▶ Work to be completed: Copy out exactly the stretch of the listing below that begins at the line containing "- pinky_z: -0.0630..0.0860" and ends at the line containing "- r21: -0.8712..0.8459", and copy nothing outside it.

▶ The data:
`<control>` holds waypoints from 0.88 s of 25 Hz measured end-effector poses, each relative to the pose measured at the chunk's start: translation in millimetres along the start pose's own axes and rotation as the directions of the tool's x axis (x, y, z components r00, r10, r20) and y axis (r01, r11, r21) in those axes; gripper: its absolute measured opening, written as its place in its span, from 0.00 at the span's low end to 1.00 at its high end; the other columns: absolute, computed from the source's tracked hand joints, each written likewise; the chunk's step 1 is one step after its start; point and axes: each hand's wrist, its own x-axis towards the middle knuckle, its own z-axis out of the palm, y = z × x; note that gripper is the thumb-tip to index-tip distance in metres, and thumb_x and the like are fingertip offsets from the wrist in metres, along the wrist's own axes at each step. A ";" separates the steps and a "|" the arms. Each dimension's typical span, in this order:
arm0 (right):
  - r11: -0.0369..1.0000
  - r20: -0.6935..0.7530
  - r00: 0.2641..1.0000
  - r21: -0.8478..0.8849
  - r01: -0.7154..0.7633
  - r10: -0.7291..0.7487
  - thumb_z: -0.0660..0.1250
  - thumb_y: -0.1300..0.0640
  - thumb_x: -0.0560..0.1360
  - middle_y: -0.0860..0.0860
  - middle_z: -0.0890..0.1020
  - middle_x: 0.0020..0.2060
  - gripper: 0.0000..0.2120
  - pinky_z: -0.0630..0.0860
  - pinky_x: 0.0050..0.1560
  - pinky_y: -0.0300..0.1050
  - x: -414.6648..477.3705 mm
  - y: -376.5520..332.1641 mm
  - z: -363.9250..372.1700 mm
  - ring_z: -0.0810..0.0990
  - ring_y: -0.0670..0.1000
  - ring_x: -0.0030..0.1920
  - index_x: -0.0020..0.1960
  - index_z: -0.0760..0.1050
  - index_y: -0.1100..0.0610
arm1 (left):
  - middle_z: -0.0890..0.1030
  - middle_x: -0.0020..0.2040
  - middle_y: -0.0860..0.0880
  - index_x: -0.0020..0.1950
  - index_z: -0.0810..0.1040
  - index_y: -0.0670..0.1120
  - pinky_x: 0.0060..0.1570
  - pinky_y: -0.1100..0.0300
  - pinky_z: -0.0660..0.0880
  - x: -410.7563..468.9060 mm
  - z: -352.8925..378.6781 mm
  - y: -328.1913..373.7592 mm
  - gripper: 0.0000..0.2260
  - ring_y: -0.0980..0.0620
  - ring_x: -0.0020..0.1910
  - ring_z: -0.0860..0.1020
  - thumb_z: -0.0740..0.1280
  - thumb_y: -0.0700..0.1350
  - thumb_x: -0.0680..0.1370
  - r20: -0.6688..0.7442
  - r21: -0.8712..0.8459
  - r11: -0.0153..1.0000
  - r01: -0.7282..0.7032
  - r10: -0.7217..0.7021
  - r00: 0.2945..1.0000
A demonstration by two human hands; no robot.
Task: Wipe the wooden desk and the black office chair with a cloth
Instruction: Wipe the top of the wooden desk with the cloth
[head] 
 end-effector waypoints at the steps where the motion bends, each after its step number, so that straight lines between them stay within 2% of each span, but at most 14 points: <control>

▶ Solution to the exercise:
  - pinky_z: -0.0630..0.0860
  - pinky_x: 0.0050..0.1560
  - pinky_y: -0.0300..0.1050
  - x: -414.6648..477.3705 mm
  - y: -376.5520..332.1641 mm
  - z: -363.9250..372.1700 mm
  - ring_z: -0.0810..0.0990
  - ring_y: -0.0670..0.1000
  - ring_x: -0.0030..0.1920
  - index_x: -0.0020..0.1960
  - index_z: -0.0760..0.1050
  - index_y: -0.1100..0.0610
arm1 (left):
  - middle_z: -0.0890..0.1030
  - middle_x: -0.0020..0.2040
  - middle_y: -0.0860..0.0880
  - index_x: -0.0020..0.1950
  - index_z: -0.0810..0.1040
  - index_y: -0.0670..0.1120
  - pinky_x: 0.0060..0.1570
  - pinky_y: -0.1100..0.0300
  - pinky_z: -0.0660..0.0880
  - x: -410.7563..468.9060 mm
  - z: -352.8925..378.6781 mm
  - y: -328.1913..373.7592 mm
  - gripper: 0.0000..0.2260
  - ring_y: -0.0980..0.0620
  - ring_x: -0.0020..0.1910
  - ring_z: -0.0860..0.1020
  - thumb_z: -0.0740..0.1280
  - thumb_y: -0.0700..0.1350
  - thumb_x: -0.0680..0.1370
  - r20: -0.6688..0.7442
  - r21: -0.8712..0.8459

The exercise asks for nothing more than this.